Data Scientists, Why is R a Must-Learn for?
The skills I demoed here can be learned through taking Data Science with Machine Learning bootcamp with NYC Data Science Academy.
As Python is gaining more popularity, and can handle tasks in engineering, data wrangling, etc, R’s close-tie with statistics/statistical machine learning still render it an important language in data science field, not to mention R remains to be a desired skill for many hiring companies. Here are several top reasons to learn R in data science:
A Language Designed for Data Analysis
Unlike Python, which had been a general purpose high-level programming language before it became a tool of data analysis, R has been designed as a data analysis tool from the very beginning. Unlike Python, which assumes that the coder has been trained as a programmer, R designers realize that in many data related tasks, gaining valuable data insights is more impactful than following a strict coding practice. This is reflected in the ease to learn R coding as it is very intuitive. The analyst/data scientist does not always need to master programming like a data-engineer before they can derive insights in impacting the business/research.

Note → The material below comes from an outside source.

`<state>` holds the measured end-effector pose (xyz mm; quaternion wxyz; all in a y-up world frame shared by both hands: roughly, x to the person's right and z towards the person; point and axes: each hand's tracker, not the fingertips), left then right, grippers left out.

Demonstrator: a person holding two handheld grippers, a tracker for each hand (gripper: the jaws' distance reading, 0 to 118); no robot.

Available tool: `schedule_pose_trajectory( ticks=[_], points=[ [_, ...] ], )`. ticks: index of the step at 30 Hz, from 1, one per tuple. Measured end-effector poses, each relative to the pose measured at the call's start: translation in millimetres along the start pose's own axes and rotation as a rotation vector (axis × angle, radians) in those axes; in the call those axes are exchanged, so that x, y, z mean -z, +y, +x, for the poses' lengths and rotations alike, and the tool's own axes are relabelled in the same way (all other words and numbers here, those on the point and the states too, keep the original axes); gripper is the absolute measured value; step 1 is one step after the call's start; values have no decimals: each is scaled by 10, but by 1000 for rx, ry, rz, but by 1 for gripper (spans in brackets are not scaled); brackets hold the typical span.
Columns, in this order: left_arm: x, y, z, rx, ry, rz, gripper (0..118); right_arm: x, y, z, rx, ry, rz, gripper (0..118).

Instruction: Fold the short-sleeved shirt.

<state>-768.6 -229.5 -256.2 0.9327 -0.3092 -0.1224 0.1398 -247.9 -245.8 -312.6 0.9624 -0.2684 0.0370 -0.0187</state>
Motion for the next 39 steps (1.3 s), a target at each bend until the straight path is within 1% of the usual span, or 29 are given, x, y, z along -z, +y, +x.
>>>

As of now, there are 15000+ R open source data related packages on https://cran.r-project.org/web/ packages/, the major R-code repository. R users all over the world are free to install and modify the code-base for research and industrial usages. These packages are developed or donated by top research universities or private companies. Thus when an R user downloads new packages into his/her R-studio IDE, he/she is supported implicitly by the collected wisdom of the whole R community.

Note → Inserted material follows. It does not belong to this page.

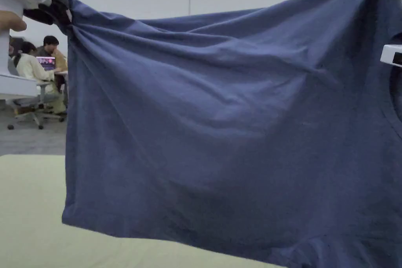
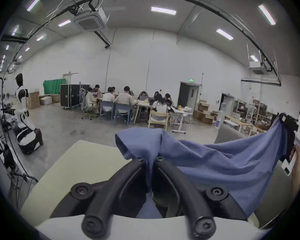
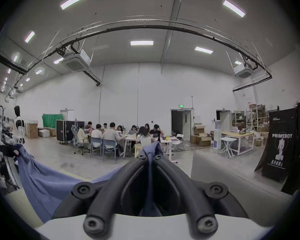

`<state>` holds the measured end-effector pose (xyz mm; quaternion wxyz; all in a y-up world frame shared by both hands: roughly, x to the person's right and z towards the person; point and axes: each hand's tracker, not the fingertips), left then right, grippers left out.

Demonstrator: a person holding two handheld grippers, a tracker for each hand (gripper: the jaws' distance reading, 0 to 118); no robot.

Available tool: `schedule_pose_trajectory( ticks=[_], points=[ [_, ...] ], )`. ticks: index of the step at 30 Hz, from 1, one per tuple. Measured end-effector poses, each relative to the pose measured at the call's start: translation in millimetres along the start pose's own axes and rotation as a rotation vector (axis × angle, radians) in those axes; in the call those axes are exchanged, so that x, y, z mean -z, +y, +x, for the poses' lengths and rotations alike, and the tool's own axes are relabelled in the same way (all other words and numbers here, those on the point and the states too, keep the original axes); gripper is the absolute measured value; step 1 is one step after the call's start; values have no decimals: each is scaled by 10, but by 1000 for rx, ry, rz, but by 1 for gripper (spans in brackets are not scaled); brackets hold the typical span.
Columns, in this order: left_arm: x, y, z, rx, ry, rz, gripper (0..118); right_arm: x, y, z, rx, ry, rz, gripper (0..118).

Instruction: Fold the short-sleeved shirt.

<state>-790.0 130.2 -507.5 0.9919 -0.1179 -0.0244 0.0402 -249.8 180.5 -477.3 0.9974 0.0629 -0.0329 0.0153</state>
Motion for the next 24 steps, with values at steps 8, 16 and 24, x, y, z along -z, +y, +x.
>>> schedule_pose_trajectory(
  ticks=[8, 16, 24],
  points=[
    [1367, -1576, -4, 72, 31, -235, 2, 754, -1838, -105, -32, 28, -202, 3],
    [2103, -2945, -83, -37, 2, -436, 2, 978, -3359, -58, -7, 42, -400, 3],
    [1686, -3152, -80, 17, -38, -412, 2, 440, -3703, 89, 18, 108, -429, 3]
  ],
)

The well-known data analysis package pandas in Python was created modeling R’s dataframe construct. Moreover a lot of statistical related packages migrate from R to Python after the technique gains popularity.
Easiness to Process
R tries its best to eliminate the gap of converting human thoughts to computational codes. The convenience to the data analyst has been placed at the top of the list, which is impossible for general purpose language like Python or javascript. This design philosophy is super important for those whose major interest is in the data insight rather than the engineering aspect. One popular package in R called dplyr contains a pipe operator %>%, which passes the data object to the first argument inside a function. For example to get a preview of a data, instead of head(cars), we can write cars %>% head(). When there are multiple steps in processing the data object involving function compositions, pipe them using %>% consecutively offer elegance and simplicity in code reading.
This simple invention allows a data analyst to avoid dealing with nested parentheses of multiple functions. In this way the code becomes more intuitive, easier to be maintained and debugged, easier to read by the third- party. The design advantage can translate into time and energy saving and improvement of productivity.
Convenience in Statistical Analysis
As you probably know, R is also widely used in the statistics related fields. On one hand its super convenient usage for statistical testing and modeling continues to draw researchers to use it. When the researchers develop new ideas, they often create new R packages, circulating in the R community. In decades, this has formed a very robust eco-system such that when we encounter data analysis issues, the problems often have been thoroughly investigated and researched by the forerunners in the field. To the typical users, this means a significant reduction of development time and labor. This allows data analysts to bypass technical issues and focus on high-level insights.
Graphs Made to Talk
You probably have heard about ggplot2, one of the well-known R data visualization packages. Not only does the package produce excellent graphs, like this:
It’s also devoted to creating graphs for better insights, like these:
Other than that, graphs can be fully customized on their backgrounds and themes, labels and legend, and other types of aesthetics, based on a unique graphical grammer, which allows maximal flexibility.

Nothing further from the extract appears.